• TASK BRIEF
Lines that include the word "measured" should be copied from the listing that follows.
★ ★ ★ ★
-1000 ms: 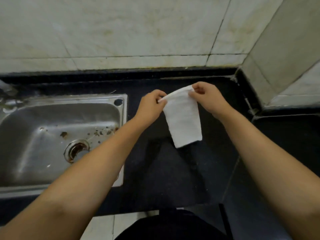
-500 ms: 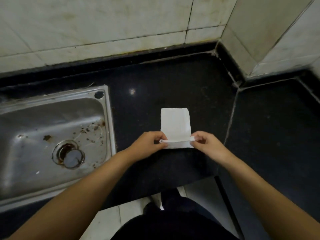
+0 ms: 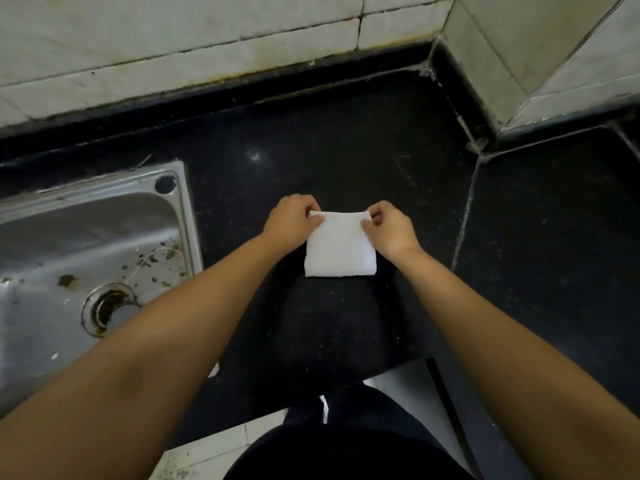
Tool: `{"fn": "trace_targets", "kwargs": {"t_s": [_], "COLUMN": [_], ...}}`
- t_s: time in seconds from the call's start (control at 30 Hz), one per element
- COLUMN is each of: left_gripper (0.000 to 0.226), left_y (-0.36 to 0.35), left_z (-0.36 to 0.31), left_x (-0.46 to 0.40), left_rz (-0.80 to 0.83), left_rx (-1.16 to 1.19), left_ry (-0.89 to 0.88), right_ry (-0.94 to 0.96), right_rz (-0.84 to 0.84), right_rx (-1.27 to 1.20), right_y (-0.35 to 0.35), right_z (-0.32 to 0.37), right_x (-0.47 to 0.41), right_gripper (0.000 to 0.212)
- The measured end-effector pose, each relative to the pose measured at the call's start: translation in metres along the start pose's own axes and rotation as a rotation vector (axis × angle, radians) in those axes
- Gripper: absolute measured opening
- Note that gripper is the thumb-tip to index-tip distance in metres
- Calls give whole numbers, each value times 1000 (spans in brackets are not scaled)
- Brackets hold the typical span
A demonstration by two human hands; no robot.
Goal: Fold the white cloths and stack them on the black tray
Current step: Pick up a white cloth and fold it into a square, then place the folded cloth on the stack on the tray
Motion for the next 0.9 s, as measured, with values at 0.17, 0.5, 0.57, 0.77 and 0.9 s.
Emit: {"fn": "trace_targets", "kwargs": {"t_s": [0.17,0.5,0.57,0.77,0.9], "left_gripper": [33,33,23,20,53], "left_y": [0,-26,-23,-27,-79], "left_z": [17,15,6,-33,-57], "left_x": [10,32,36,80,125], "left_rz": [-156,-116,-116,56,315], "left_rx": [-127,-254,-91,582,713], "left_ry": [98,259,186,-4,64], "right_ry": [15,-102,-129,-208,-260], "right_rz": [-67,-21,-29,-146,-228], "right_rx": [178,464,266,-687,-1030], "right_y": [4,-13,-6,12,5], "right_z": [-4,1,-6,-51,-100], "right_x": [4,17,25,99,187], "right_gripper": [43,34,28,9,3]}}
Point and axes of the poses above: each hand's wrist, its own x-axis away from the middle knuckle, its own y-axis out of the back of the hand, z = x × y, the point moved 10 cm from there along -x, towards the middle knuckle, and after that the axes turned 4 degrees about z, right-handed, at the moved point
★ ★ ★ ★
• REPLY
- The measured end-effector pose, each relative to the pose measured at the call's start: translation in metres along the start pose's own axes and rotation as a rotation vector (axis × angle, radians) in those axes
- Gripper: absolute measured opening
Motion for the next 0.9 s, as measured, with values at 0.17, 0.5, 0.57, 0.77 and 0.9 s.

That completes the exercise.